The locomotives, numbered 21 to 24, were designed by Adolf Klose; they were manufactured by Maschinenfabrik Esslingen, who assigned serial numbers 2794 to 2797. Locomotives 21 and 22 were pallned for the Zabergäubahn, numbers 23 and 24 were for the Federseebahn. Yjey were mostly used for passenger trains. There is also information for the years between 1896 and 1901, according to which numbers 23 and 24 were stationed in Beilstein and used on the Bottwartalbahn.

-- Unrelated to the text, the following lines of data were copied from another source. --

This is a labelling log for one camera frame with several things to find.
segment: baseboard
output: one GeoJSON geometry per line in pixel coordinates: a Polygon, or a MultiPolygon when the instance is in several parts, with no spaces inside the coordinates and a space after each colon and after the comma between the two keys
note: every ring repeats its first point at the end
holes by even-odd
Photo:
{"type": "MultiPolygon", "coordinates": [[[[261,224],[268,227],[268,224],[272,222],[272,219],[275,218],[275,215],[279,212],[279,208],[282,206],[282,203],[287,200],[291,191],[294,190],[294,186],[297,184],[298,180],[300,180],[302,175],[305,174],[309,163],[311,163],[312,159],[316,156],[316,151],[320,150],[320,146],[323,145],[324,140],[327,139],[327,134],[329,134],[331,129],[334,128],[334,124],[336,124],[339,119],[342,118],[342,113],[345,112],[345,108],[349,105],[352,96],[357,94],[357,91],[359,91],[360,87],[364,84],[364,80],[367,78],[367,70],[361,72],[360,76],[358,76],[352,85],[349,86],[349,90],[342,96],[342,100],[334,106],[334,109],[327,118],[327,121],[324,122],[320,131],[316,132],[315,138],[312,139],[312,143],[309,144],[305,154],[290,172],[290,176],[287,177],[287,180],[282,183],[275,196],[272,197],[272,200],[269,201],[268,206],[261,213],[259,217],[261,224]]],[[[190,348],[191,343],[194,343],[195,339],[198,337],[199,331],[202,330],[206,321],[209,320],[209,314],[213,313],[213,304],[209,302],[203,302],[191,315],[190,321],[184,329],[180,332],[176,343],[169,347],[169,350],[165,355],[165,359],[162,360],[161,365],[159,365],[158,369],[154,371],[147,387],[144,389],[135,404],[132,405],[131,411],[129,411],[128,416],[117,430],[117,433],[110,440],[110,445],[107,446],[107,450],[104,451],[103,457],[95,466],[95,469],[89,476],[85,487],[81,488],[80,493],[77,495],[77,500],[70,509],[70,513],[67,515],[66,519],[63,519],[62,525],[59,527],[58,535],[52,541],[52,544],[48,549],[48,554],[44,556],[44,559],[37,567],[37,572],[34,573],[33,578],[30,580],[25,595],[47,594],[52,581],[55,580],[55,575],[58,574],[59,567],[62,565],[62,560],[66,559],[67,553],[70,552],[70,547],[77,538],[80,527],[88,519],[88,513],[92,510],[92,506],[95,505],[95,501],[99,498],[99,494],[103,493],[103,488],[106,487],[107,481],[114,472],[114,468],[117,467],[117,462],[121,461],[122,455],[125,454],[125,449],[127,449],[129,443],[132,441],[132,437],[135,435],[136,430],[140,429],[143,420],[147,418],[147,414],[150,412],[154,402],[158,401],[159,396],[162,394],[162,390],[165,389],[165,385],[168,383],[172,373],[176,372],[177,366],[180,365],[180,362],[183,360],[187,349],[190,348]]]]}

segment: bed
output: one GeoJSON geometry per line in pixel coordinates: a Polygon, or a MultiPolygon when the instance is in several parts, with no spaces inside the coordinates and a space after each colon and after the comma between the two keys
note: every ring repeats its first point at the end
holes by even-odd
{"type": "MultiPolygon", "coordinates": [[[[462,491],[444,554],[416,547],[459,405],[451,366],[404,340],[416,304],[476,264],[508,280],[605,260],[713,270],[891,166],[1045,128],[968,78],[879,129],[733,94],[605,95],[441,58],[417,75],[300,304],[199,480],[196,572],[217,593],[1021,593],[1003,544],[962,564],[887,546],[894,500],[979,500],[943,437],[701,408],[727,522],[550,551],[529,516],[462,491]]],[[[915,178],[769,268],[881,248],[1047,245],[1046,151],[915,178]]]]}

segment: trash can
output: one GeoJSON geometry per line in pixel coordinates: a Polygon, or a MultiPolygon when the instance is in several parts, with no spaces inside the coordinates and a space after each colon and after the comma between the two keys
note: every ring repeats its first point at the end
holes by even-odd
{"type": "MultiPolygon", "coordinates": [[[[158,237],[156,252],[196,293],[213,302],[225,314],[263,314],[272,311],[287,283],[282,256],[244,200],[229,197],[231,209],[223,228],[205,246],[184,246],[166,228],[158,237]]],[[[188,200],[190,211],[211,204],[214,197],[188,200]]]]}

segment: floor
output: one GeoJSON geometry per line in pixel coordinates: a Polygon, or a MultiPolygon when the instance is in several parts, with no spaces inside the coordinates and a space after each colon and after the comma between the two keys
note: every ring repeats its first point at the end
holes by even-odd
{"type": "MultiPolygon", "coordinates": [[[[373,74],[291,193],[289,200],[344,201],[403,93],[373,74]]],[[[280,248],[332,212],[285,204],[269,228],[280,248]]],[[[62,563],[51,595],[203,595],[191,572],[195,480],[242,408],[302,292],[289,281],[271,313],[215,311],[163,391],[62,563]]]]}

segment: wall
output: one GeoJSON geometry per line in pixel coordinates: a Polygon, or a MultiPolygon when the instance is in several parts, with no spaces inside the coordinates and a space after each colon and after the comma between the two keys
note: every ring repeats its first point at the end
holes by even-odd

From 1899, the first of the Tssd class appeared; they were a series of more modern mallet locomotives with a gauge of . They took over a good part of the train subsidies and were still procured. The K.W.St.E., however, it did not part with the Tss 3, because the Deutsche Reichsbahn, established in 1920, initially provided for the series numbers 99 501 to 99 504 for it. The dates of the renumbering itself can no longer be determined and probably never took place. Overall, very little is known about the history of the Tss 3 in use. By 1927 at the latest, all locomotives were scrapped.

== Technical features ==
The Tss 3 had a riveted plate metal outside frame that was stiffened with cast steel cross braces. The valve gear, the drive and coupling rods as well as the length compensation of the Klose drive system were arranged on the outside. The cylinders lay on the footplate next to the smokebox and each worked on a two-armed lever (black in front of the bright, parallelogram-like rods in the works' photograph), which in turn worked on the second drive axle, which had no lateral motion. Due to their parallelogram-like arrangement, the coupling rods could adapt to the track curves. So the first and last axles could swivel to match the curve radius of the track. However, the Klose drive system was very complex to design and maintain.

The Tss 3 had a Westinghouse air brake for the train, as well as an Exter's spindle brake, which worked on both sides at an angle from above on the driving axle.

On delivery, the locomotives had a Kobel chimney as a spark arrester. The cab was similar to the longer, four-axle Tss 4.